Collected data
* * *

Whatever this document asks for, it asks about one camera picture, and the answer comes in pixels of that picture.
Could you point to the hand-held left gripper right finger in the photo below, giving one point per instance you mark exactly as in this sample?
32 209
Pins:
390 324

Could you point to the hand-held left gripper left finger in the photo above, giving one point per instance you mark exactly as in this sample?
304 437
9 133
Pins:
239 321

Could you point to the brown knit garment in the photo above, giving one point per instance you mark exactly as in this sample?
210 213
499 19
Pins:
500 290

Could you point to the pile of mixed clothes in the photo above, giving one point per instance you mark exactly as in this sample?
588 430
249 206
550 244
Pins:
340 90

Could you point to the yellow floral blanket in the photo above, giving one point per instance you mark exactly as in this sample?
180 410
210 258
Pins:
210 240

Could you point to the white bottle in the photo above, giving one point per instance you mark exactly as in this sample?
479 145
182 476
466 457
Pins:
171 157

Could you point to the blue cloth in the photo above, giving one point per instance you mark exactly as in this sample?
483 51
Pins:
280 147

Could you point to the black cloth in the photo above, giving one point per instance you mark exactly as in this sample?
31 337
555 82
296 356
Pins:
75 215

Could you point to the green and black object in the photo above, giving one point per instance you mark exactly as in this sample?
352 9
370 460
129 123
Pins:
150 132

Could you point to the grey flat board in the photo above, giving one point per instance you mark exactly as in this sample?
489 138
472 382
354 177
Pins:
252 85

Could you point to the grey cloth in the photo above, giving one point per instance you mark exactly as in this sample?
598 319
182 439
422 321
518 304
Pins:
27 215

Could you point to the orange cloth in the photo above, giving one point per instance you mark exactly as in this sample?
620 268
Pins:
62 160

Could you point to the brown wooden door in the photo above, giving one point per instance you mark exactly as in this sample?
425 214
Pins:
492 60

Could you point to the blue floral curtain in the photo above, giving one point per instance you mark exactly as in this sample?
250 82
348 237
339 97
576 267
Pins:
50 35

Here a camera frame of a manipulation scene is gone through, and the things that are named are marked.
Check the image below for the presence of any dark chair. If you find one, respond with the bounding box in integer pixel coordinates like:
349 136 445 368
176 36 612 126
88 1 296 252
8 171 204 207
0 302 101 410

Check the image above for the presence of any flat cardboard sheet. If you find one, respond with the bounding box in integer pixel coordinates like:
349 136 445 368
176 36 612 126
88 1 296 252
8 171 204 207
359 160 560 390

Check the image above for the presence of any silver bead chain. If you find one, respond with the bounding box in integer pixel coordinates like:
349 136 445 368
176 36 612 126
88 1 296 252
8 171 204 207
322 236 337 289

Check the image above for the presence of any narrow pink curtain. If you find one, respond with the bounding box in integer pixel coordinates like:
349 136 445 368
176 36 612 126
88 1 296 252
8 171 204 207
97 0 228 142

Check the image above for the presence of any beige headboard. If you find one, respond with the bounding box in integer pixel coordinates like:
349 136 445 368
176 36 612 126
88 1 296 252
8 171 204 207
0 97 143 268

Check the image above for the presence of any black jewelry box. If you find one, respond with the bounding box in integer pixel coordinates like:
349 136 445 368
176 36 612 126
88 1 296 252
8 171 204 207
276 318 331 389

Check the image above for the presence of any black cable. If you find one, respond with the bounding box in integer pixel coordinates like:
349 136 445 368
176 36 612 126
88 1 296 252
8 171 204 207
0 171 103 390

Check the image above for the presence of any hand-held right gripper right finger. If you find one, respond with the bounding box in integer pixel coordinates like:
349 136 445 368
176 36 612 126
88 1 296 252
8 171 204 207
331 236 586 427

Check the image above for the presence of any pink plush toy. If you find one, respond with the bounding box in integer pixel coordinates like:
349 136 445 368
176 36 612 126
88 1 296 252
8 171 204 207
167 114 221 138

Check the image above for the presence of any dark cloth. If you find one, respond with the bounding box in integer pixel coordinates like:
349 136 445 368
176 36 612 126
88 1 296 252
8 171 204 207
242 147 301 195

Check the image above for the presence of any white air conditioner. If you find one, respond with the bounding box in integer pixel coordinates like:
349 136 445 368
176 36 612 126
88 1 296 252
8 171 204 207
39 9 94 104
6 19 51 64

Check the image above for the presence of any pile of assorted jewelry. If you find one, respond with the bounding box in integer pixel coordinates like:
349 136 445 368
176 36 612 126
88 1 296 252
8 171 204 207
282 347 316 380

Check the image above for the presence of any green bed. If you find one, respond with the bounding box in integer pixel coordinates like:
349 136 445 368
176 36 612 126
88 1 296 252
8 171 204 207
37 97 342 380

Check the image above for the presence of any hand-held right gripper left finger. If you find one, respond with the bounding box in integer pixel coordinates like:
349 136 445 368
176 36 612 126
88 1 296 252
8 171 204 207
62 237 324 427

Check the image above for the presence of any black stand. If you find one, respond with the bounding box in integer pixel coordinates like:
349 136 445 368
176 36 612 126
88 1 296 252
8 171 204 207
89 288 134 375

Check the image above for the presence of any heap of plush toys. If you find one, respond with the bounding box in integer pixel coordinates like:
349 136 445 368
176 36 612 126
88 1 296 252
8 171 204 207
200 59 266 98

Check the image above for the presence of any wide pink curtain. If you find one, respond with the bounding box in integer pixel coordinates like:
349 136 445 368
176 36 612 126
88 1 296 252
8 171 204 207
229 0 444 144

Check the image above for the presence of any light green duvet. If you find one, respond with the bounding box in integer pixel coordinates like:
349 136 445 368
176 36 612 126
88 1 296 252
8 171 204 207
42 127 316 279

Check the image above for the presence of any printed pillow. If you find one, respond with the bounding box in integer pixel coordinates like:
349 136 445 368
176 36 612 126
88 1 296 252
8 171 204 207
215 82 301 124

* * *

# REQUIRED WORK:
Take the records above and write each one out again exactly.

# OUTPUT:
Whatever this document asks for, it asks about one camera picture, and the answer comes in pixels of that picture.
Could you point to the hand-held left gripper right finger in the photo below, giving one point per instance you mark exactly as in this sample?
32 209
Pins:
390 324

Could you point to the hand-held left gripper left finger in the photo above, giving one point per instance you mark exactly as in this sample?
304 437
9 133
Pins:
239 321

Could you point to the brown knit garment in the photo above, giving one point per instance you mark exactly as in this sample?
210 213
499 19
Pins:
500 290

Could you point to the pile of mixed clothes in the photo above, giving one point per instance you mark exactly as in this sample?
588 430
249 206
550 244
Pins:
340 90

Could you point to the yellow floral blanket in the photo above, giving one point per instance you mark exactly as in this sample?
180 410
210 258
Pins:
210 240

Could you point to the white bottle in the photo above, giving one point per instance you mark exactly as in this sample?
479 145
182 476
466 457
Pins:
171 157

Could you point to the blue cloth in the photo above, giving one point per instance you mark exactly as in this sample?
483 51
Pins:
280 147

Could you point to the black cloth in the photo above, giving one point per instance you mark exactly as in this sample?
31 337
555 82
296 356
Pins:
75 215

Could you point to the green and black object in the photo above, giving one point per instance you mark exactly as in this sample?
352 9
370 460
129 123
Pins:
150 132

Could you point to the grey flat board in the photo above, giving one point per instance you mark exactly as in this sample?
489 138
472 382
354 177
Pins:
252 85

Could you point to the grey cloth in the photo above, giving one point per instance you mark exactly as in this sample?
598 319
182 439
422 321
518 304
Pins:
27 215

Could you point to the orange cloth in the photo above, giving one point per instance you mark exactly as in this sample?
620 268
Pins:
62 160

Could you point to the brown wooden door in the photo above, giving one point per instance you mark exactly as in this sample?
425 214
Pins:
492 60

Could you point to the blue floral curtain in the photo above, giving one point per instance you mark exactly as in this sample?
250 82
348 237
339 97
576 267
Pins:
50 35

Here a camera frame of a manipulation scene is gone through, and the things that are named are marked.
Check the image below for the presence of any dark chair. If you find one, respond with the bounding box in integer pixel coordinates like:
349 136 445 368
176 36 612 126
88 1 296 252
8 171 204 207
0 302 101 410

Check the image above for the presence of any flat cardboard sheet. If you find one, respond with the bounding box in integer pixel coordinates like:
349 136 445 368
176 36 612 126
88 1 296 252
8 171 204 207
359 160 560 390

Check the image above for the presence of any silver bead chain. If you find one, respond with the bounding box in integer pixel coordinates like:
349 136 445 368
176 36 612 126
88 1 296 252
8 171 204 207
322 236 337 289

Check the image above for the presence of any narrow pink curtain. If you find one, respond with the bounding box in integer pixel coordinates like:
349 136 445 368
176 36 612 126
88 1 296 252
8 171 204 207
97 0 228 142

Check the image above for the presence of any beige headboard. If you find one, respond with the bounding box in integer pixel coordinates like:
349 136 445 368
176 36 612 126
88 1 296 252
8 171 204 207
0 97 143 268

Check the image above for the presence of any black jewelry box. If you find one, respond with the bounding box in integer pixel coordinates like:
349 136 445 368
176 36 612 126
88 1 296 252
8 171 204 207
276 318 331 389

Check the image above for the presence of any black cable. If you find one, respond with the bounding box in integer pixel coordinates like:
349 136 445 368
176 36 612 126
88 1 296 252
8 171 204 207
0 171 103 390

Check the image above for the presence of any hand-held right gripper right finger. If you find one, respond with the bounding box in integer pixel coordinates like:
349 136 445 368
176 36 612 126
88 1 296 252
8 171 204 207
331 236 586 427

Check the image above for the presence of any pink plush toy. If you find one, respond with the bounding box in integer pixel coordinates like:
349 136 445 368
176 36 612 126
88 1 296 252
8 171 204 207
167 114 221 138

Check the image above for the presence of any dark cloth. If you find one, respond with the bounding box in integer pixel coordinates like:
349 136 445 368
176 36 612 126
88 1 296 252
8 171 204 207
242 147 301 195

Check the image above for the presence of any white air conditioner. If you find one, respond with the bounding box in integer pixel coordinates like:
349 136 445 368
176 36 612 126
88 1 296 252
8 171 204 207
39 9 94 104
6 19 51 64

Check the image above for the presence of any pile of assorted jewelry. If you find one, respond with the bounding box in integer pixel coordinates like:
349 136 445 368
176 36 612 126
88 1 296 252
8 171 204 207
282 347 316 380

Check the image above for the presence of any green bed. If you find one, respond with the bounding box in integer pixel coordinates like:
349 136 445 368
176 36 612 126
88 1 296 252
8 171 204 207
37 97 342 380

Check the image above for the presence of any hand-held right gripper left finger. If you find one, respond with the bounding box in integer pixel coordinates like:
349 136 445 368
176 36 612 126
88 1 296 252
8 171 204 207
62 237 324 427

Check the image above for the presence of any black stand. If you find one, respond with the bounding box in integer pixel coordinates like:
349 136 445 368
176 36 612 126
88 1 296 252
8 171 204 207
89 288 134 375

Check the image above for the presence of any heap of plush toys. If you find one, respond with the bounding box in integer pixel coordinates like:
349 136 445 368
176 36 612 126
88 1 296 252
8 171 204 207
200 59 266 98

Check the image above for the presence of any wide pink curtain. If you find one, respond with the bounding box in integer pixel coordinates like:
349 136 445 368
176 36 612 126
88 1 296 252
8 171 204 207
229 0 444 144

Check the image above for the presence of any light green duvet. If you find one, respond with the bounding box in integer pixel coordinates like:
349 136 445 368
176 36 612 126
88 1 296 252
8 171 204 207
42 127 316 279

Check the image above for the presence of any printed pillow. If you find one, respond with the bounding box in integer pixel coordinates like:
349 136 445 368
176 36 612 126
88 1 296 252
8 171 204 207
215 82 301 124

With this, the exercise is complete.